- Interactive map of Castleton Tea Estate
- Location: Darjeeling district, West Bengal, India
- Coordinates: 26°52′10″N 88°16′40″E﻿ / ﻿26.869478°N 88.277652°E
- Area: 170 hectares (420 acres)
- Elevation: 980 to 2,300 metres (3,220 to 7,550 ft)
- Owner: Goodricke Group
- Open: 1885

= Castleton Tea Estate =

Tea garden in West Bengal, India

Castleton Tea Estate is a tea garden in the Kurseong CD block in the Kurseong subdivision of the Darjeeling district in the Indian state of West Bengal.

==History==
The garden was planted by Dr. Charles Graham in 1885. The Goodricke Group took over the garden in 1984.

The tea estate was earlier named Kumseri.
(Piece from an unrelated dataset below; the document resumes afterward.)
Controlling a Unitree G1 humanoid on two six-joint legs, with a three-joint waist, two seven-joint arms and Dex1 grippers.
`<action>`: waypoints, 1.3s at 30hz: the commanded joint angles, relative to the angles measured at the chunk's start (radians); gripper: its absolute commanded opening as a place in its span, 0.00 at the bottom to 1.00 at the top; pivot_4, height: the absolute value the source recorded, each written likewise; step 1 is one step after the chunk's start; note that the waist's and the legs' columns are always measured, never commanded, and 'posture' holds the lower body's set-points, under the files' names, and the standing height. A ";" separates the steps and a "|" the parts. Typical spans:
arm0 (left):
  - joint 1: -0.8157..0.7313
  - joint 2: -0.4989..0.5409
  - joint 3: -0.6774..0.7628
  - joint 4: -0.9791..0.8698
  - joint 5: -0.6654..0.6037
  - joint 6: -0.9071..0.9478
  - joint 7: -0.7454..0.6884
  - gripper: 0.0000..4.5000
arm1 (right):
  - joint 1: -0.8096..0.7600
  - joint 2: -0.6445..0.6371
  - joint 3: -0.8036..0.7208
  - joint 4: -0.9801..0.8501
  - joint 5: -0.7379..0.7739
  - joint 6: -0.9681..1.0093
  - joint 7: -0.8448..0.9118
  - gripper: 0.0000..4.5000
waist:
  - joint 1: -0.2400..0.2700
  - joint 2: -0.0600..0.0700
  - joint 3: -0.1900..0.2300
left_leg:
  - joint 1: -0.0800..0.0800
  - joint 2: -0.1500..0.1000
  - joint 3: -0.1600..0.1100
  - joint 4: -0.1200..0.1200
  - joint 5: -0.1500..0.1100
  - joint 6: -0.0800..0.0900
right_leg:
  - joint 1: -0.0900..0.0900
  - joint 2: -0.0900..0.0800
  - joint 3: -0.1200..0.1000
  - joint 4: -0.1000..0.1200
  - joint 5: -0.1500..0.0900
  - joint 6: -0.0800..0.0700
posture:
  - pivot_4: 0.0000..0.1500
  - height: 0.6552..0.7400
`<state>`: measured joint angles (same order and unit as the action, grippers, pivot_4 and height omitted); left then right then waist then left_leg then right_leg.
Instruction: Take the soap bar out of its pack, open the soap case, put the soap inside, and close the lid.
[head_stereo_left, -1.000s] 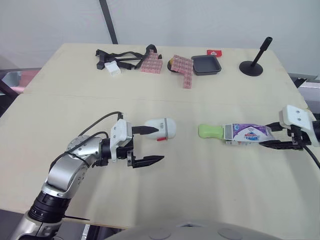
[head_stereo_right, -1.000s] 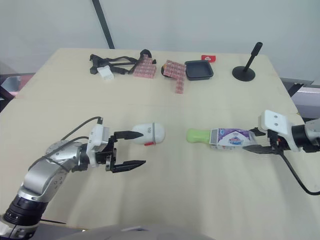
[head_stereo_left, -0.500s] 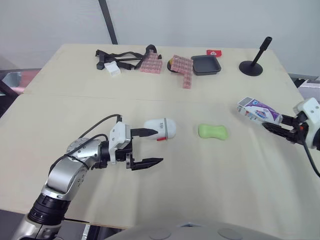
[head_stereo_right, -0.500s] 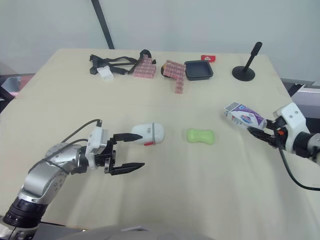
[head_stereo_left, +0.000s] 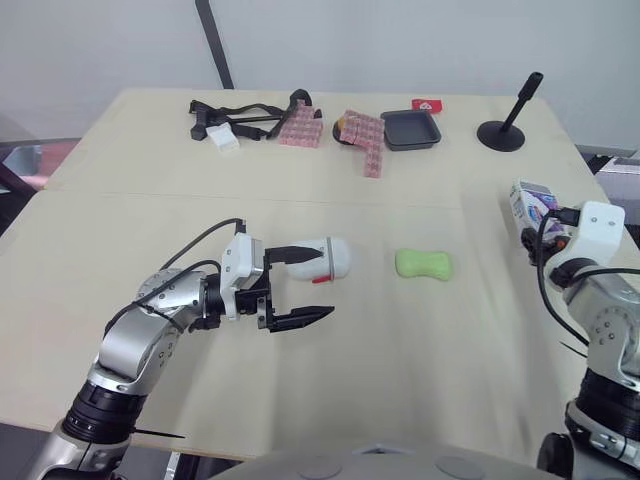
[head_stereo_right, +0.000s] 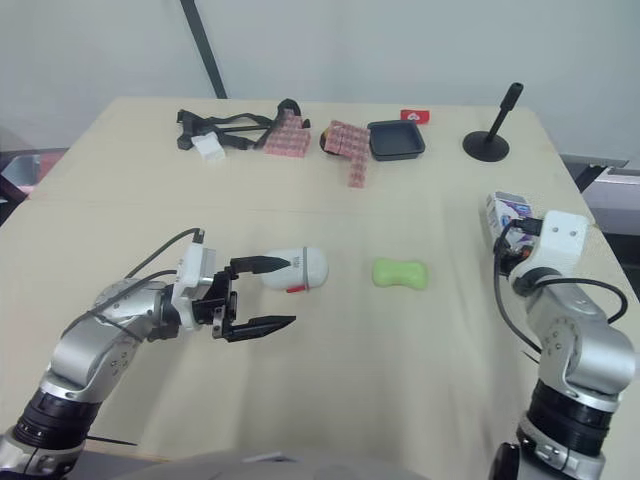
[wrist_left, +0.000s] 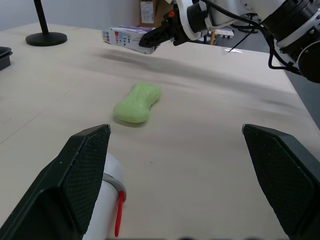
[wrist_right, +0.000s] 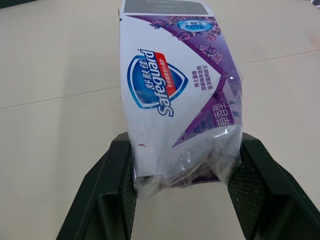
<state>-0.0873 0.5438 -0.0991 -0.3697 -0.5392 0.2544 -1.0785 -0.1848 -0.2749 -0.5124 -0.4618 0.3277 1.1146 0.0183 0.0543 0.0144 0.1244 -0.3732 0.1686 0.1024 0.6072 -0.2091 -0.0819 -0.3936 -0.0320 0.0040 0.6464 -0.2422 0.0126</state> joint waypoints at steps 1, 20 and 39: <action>0.011 0.008 0.008 -0.038 -0.005 -0.018 -0.002 1.00 | 0.014 -0.013 0.008 -0.040 -0.021 -0.017 -0.017 0.55 | 0.001 0.000 0.000 | 0.001 0.000 0.000 -0.001 0.000 -0.001 | 0.001 0.000 0.000 -0.001 0.000 0.000 | 1.00 1.00; 0.024 0.003 0.006 -0.062 -0.043 0.001 0.007 1.00 | 0.038 -0.047 0.035 0.033 -0.039 -0.085 0.001 0.55 | -0.001 0.000 0.000 | 0.003 0.000 -0.001 -0.002 0.000 -0.003 | 0.004 0.001 0.000 -0.001 0.000 0.001 | 1.00 1.00; 0.021 -0.003 -0.004 -0.011 0.008 -0.049 -0.015 1.00 | 0.084 -0.247 0.109 0.016 -0.089 -0.385 0.198 0.99 | -0.002 0.000 0.000 | 0.004 0.000 -0.001 -0.003 0.000 -0.003 | 0.006 0.000 -0.001 -0.003 0.000 0.001 | 1.00 1.00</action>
<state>-0.0692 0.5377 -0.1013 -0.3709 -0.5371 0.2328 -1.0845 -0.0923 -0.4944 -0.3910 -0.4143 0.2440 0.8366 0.1648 0.0521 0.0148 0.1247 -0.3686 0.1686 0.1014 0.6043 -0.2091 -0.0854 -0.3872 -0.0316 0.0034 0.6438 -0.2421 0.0140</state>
There was a building named “Bank Ghar’’, which had the look of a castle and from that building, the place became Castleton.

==Geography==

===The garden===
The most renowned of all the gardens of the Goodricke Group is Castleton Tea Estate. The earth, sun, mist and dew bless the mountain slopes to grow the world’s best teas that are in demand around the world.
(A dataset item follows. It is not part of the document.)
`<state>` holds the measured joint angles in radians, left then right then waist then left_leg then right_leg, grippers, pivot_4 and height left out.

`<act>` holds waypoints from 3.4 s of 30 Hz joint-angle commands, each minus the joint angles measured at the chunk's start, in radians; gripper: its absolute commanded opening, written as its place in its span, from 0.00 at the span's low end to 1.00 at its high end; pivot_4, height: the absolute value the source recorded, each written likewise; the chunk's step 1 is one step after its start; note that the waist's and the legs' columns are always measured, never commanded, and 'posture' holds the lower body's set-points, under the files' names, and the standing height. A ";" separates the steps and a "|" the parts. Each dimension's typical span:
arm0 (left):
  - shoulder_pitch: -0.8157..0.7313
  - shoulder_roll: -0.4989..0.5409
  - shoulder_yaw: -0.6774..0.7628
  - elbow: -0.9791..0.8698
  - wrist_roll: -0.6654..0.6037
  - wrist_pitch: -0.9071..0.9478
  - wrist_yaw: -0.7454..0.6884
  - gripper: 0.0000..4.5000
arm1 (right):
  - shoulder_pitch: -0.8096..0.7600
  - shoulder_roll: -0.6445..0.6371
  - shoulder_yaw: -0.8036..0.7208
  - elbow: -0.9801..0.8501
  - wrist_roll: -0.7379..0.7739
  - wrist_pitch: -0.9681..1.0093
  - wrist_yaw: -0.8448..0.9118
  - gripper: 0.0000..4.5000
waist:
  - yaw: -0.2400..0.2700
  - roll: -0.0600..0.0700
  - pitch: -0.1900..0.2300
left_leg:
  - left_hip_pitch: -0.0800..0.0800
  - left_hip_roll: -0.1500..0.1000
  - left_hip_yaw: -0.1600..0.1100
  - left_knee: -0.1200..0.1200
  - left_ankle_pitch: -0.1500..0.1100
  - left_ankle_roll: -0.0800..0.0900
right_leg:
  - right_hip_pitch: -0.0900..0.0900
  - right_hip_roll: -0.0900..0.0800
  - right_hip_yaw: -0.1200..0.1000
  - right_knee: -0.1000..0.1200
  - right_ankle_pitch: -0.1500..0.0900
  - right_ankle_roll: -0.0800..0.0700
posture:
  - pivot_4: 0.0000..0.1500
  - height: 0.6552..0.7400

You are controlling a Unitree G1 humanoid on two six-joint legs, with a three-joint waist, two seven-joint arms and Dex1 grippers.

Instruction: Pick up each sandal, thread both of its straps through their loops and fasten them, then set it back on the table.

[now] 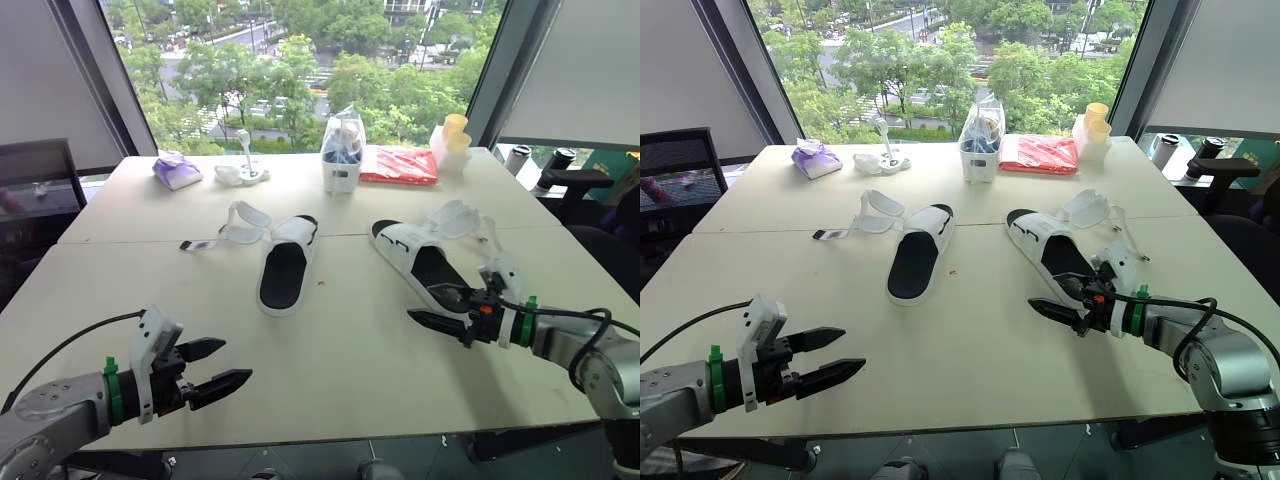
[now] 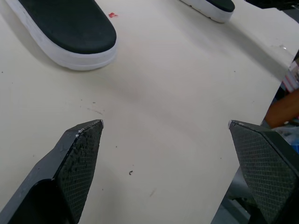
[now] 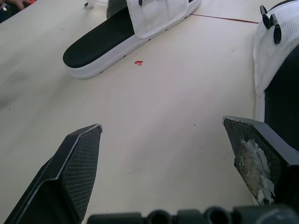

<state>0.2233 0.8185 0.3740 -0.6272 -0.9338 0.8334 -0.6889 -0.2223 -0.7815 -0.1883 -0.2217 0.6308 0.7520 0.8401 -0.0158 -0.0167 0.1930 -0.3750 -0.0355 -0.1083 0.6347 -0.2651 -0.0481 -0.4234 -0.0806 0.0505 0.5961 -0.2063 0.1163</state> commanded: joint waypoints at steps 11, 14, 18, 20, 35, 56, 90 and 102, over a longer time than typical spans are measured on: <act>-0.051 -0.005 -0.012 0.016 0.003 -0.009 -0.010 0.99 | 0.003 0.024 -0.039 -0.066 0.038 0.033 -0.069 1.00 | 0.000 0.000 0.000 | 0.000 0.000 0.000 0.000 0.000 0.000 | 0.000 0.000 0.000 0.000 0.000 0.000 | 1.00 1.00; -0.077 -0.004 -0.016 0.032 0.009 -0.014 -0.013 0.99 | -0.005 0.034 -0.048 -0.073 0.059 0.063 -0.096 1.00 | 0.000 0.000 0.000 | 0.000 0.000 0.000 0.001 0.000 0.000 | 0.000 0.000 0.000 0.001 0.000 0.000 | 1.00 1.00; -0.112 0.010 -0.020 0.058 0.031 -0.025 -0.032 0.99 | -0.028 0.069 -0.086 -0.073 0.115 0.127 -0.162 1.00 | 0.000 0.000 0.000 | 0.000 0.000 0.000 0.001 0.000 0.000 | 0.001 0.000 0.000 0.001 0.000 0.000 | 1.00 1.00; -0.132 0.023 -0.033 0.072 0.051 -0.031 -0.050 0.99 | -0.045 0.092 -0.109 -0.065 0.142 0.157 -0.200 1.00 | -0.001 0.000 0.000 | 0.000 0.000 0.000 0.002 0.000 0.000 | 0.001 0.000 0.000 0.001 0.000 0.000 | 1.00 1.00; -0.328 -0.062 -0.159 0.152 0.124 -0.062 -0.049 0.99 | -0.289 0.454 -0.256 0.243 0.124 0.142 -0.668 1.00 | -0.005 0.001 0.000 | 0.000 0.000 0.000 0.001 0.000 0.000 | 0.000 0.001 0.000 0.002 0.001 0.000 | 1.00 1.00; -0.231 -0.164 -0.149 0.068 0.128 -0.070 0.054 0.99 | -0.390 0.242 -0.014 0.338 -0.150 -0.171 -0.379 1.00 | -0.021 0.002 0.000 | -0.001 -0.002 -0.001 -0.002 0.000 0.000 | -0.001 -0.001 0.000 0.001 0.002 0.005 | 1.00 1.00; -0.295 -0.189 -0.216 0.110 0.160 -0.073 0.055 0.99 | -0.720 0.433 -0.489 0.836 0.114 0.175 -0.746 1.00 | -0.032 0.002 0.000 | 0.001 -0.001 -0.001 0.006 0.001 0.000 | 0.004 0.001 0.000 0.003 0.002 -0.001 | 1.00 1.00; -0.276 -0.208 -0.209 0.101 0.170 -0.079 0.081 1.00 | -0.857 0.479 -0.423 1.070 0.042 -0.040 -0.735 0.69 | -0.030 0.002 0.000 | 0.000 -0.001 -0.002 0.006 0.000 0.000 | 0.004 0.001 0.000 0.002 0.002 -0.001 | 1.00 1.00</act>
<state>-0.0535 0.6128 0.1505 -0.4925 -0.7653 0.7743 -0.6109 -1.0464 -0.2934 -0.6200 0.8489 0.6816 0.7444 0.0888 -0.0454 -0.0145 0.1931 -0.3748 -0.0363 -0.1100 0.6404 -0.2646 -0.0479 -0.4198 -0.0795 0.0504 0.5980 -0.2044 0.1156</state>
Castleton Tea Estate, with a planted area of 170 ha, is spread over the mountain slopes of Kurseong and Pankhabari, at an altitude of 980 to 2300 m above mean sea level.

The names of garden sections are loaded with nostalgic emotions about the place – Bhalu Khop is a bear cave, Jim Basha means an erstwhile manager’s domain, Dhobitar was a washerman’s clothesline and Baseri means a resting place.

Note: The map alongside presents some of the notable locations in the subdivision. All places marked in the map are linked in the larger full screen map.

==Economy==
Quality is the essence of Castleton Tea Estate. It has been awarded the ISO9000/HACCP/ISO 22000 Quality Systems Certification. The quality levels are so high that it has fetched world record prices.

The main products of Castleton Tea Estate are black tea, green tea, white tea, Muscatel, and Moonlight, which are picked from delicate Chinese bushes. The Darjeeling tea produced here has a rose like fragrance and the unique Muscatel flavour.

===The Goodricke Group===
The Goodricke Group owns five tea estates in Darjeeling: Thurbo, Badamtam, Barnesbeg, Castleton and Margaret's Hope.